Una donna con una maschera davanti l'ingresso della Borsa di Milano

MILANO (Reuters) - Piazza Affari si muove in netto ribasso in un contesto dei mercati che è nuovamente tornato negativo dopo il balzo di ieri.

Le borse sono penalizzate dal nuovo scivolone di Wall Street ieri dopo i dati sull'inflazione Usa - in rallentamento ma sopra le attese - che hanno fatto aumentare i timori di una aggressiva stretta monetaria da parte della Fed.

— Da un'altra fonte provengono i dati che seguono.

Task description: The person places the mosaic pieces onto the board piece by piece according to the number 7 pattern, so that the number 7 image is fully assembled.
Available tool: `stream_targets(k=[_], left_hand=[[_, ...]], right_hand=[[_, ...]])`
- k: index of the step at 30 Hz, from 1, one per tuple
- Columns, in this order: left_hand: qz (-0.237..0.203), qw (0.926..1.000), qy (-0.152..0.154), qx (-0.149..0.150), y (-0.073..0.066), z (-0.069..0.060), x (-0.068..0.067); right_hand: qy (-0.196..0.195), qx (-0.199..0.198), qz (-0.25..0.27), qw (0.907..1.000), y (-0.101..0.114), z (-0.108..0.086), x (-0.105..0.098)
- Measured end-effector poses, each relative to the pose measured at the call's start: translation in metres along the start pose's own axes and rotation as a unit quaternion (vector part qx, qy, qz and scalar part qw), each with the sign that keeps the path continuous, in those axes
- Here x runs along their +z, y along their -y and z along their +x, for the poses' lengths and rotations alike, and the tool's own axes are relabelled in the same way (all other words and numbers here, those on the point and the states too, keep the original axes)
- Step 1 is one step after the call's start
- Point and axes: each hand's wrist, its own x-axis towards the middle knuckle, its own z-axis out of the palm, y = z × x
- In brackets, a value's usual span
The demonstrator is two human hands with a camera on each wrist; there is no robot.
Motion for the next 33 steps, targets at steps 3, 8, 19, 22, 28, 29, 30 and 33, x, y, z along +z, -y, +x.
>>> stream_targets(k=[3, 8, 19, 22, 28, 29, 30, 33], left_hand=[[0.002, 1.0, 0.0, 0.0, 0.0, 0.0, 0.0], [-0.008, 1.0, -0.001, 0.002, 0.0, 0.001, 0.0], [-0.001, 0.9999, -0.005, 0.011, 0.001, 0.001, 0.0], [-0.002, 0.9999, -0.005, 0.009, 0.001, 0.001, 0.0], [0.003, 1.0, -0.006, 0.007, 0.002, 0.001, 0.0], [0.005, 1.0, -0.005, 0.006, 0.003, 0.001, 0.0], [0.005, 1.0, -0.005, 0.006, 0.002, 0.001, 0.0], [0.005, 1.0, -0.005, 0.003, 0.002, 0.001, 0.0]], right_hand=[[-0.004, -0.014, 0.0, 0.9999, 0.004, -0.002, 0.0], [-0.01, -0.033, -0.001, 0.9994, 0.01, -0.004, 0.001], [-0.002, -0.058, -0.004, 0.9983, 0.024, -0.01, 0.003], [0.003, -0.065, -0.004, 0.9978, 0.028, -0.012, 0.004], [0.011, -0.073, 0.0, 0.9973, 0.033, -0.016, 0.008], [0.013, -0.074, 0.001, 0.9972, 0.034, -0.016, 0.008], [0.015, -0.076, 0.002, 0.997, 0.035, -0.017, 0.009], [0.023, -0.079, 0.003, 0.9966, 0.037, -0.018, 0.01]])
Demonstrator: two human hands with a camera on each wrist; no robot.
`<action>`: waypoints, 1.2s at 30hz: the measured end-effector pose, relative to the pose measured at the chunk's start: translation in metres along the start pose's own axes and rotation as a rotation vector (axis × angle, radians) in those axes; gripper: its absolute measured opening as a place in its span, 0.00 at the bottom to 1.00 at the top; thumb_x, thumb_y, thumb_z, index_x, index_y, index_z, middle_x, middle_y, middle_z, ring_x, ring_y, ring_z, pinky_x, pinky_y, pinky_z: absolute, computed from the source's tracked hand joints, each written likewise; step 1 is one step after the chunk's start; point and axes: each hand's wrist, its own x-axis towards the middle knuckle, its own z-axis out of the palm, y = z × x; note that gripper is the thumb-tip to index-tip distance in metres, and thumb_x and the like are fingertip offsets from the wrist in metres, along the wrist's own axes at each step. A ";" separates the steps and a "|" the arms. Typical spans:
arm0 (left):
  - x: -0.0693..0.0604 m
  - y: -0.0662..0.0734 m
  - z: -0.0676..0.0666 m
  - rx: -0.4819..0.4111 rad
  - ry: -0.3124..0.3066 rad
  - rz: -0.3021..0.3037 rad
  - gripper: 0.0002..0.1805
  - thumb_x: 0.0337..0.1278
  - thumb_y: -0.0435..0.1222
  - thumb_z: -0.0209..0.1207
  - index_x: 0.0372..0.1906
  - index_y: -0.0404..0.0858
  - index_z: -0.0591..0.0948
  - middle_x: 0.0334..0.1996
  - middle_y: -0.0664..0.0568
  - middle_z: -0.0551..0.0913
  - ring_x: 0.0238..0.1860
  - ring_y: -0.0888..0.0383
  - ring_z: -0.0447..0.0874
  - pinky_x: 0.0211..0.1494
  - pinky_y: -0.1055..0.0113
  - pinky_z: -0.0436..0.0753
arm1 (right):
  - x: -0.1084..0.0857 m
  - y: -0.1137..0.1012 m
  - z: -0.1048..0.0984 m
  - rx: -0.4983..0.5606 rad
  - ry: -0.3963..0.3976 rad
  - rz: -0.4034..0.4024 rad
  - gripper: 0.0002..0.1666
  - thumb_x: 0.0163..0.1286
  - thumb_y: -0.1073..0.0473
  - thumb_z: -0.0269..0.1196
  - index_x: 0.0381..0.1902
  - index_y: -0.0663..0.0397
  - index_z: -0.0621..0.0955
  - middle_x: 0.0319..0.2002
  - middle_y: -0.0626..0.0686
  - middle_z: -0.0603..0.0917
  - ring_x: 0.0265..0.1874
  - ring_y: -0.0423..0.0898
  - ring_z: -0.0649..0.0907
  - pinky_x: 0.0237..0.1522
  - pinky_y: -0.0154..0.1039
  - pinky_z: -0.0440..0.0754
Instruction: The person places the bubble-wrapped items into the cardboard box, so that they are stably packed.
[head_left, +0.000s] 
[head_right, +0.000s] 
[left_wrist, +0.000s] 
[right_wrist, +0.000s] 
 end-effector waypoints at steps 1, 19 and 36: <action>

E le attese per oggi sono per una prosecuzione del ribasso sui mercati Usa.

Giù anche il prezzo del petrolio che si muove su scambi volatili a causa dei timori di recessione e delle tensioni geolitiche in Europa.

A Milano, inoltre, la stagione delle trimestrali è entrata nel vivo, condizionando l'andamento dei titoli.

"Con il balzo di ieri sembrava che il mercato fosse tornato alla normalità, oggi apre a -2%. E' difficile investire in un contesto così volatile. Sono dinamiche che non si riescono a comprendere", osserva un trader.

Intorno alle 12,25 il paniere principale di Piazza Affari, il FTSE Mib arretra del 2% circa. Volumi pari a poco sopra 820 milioni di euro.

Tra i titoli in evidenza:

Qualche realizzo sulle banche che si muovono volatili dopo il rally di ieri: volatile UNICREDIT che cede lo 0,45% dopo il balzo dell'11% ieri a seguito dell'avvio della prima tranche del piano di buyback.

Intesa Sanpaolo cede l'1,75%, cedente BPER (-0,35%), BANCO BPM in calo dell'1%.

Realizzi anche Mediobanca (-2,6%) dopo la salita ieri sulle speculazioni - smentite dal Ceo - nel settore del risparmio gestito.

Nel lusso, in forte calo TOD'S (-7,9%) nonostante i ricavi del primo trimestre resi noti ieri siano stati superiori alle attese, con la conferma del consensus per l'anno nonostante il rallentamento del mercato cinese. Banca Akros sottolinea che "il trimestre è stato buono anche, anche migliore delle attese, tuttavia non vediamo alcun trigger sul titolo nel breve termine. Un possibile cambio di scenario potrebbe avvenire non appena i negozi in Cina riapriranno". Alcuni broker hanno inoltre tagliato i prezzi obiettivo sulle azioni.

Prosegue la fase negativa per DIASORIN in flessione del 6,5% e nuovi minimi da 2,2 anni nonostante un trimestre molto positivo e la guidance per l'anno migliore delle attese. Le vendite stanno investendo un po' tutto il settore della salute, come RECORDATI (-5%) che ha ieri ha presentato il trimestre e confermato la guidance e AMPLIFON (-5,6%). A pesare la rotazione settoriale che sta penalizzando il comparto.

Poste Italiane sale dello 0,74% dopo i dati sul trimestre comunque sopra le attese.

Snam flette dello 0,7%, ma nettamente meglio dell'indice dopo il trimestre.

In forte calo NEXI (-3,6%) con il titolo quasi al livello del prezzo di Ipo in attesa dei risultati trimestrali oggi.

In controtrend, sale di oltre l'1% STM nel giorno del capital market day. Il semiconduttore franco-italiano vede ricavi oltre i 20 miliardi di dollari tra il 2025 e il 2027 trainati dalla domanda nei settori automobilistico, industriale e degli smartphone. Per quest'anno i ricavi sono indicati tra 14,8 e 15,3 miliardi di dollari. Secondo Equita, "i nuovi obiettivi finanziari di medio termine sono significativamente sopra le attese".

Ben raccolta anche Brembo in crescita del 5% circa promossa da Exane Bnp Paribas a "Neutral" da "Underperform" con prezzo obiettivo a 10,3 euro da 10,1 euro precedente dopo il trimetsre sopra le attese

Infine, nel settore del calcio, venduta la Juventus (-1,6%) dopo la sconfitta ieri sera nella finale di Coppa Italia vinta dall'Inter. As Roma guadagna il 15% e si adegua al prezzo dell'Opa residuale di 0,43 euro lanciata da Dan Friedkin sul 13,2% delle azioni della società, di cui già detiene l'86,8% del capitale sociale, finalizzata al delisting.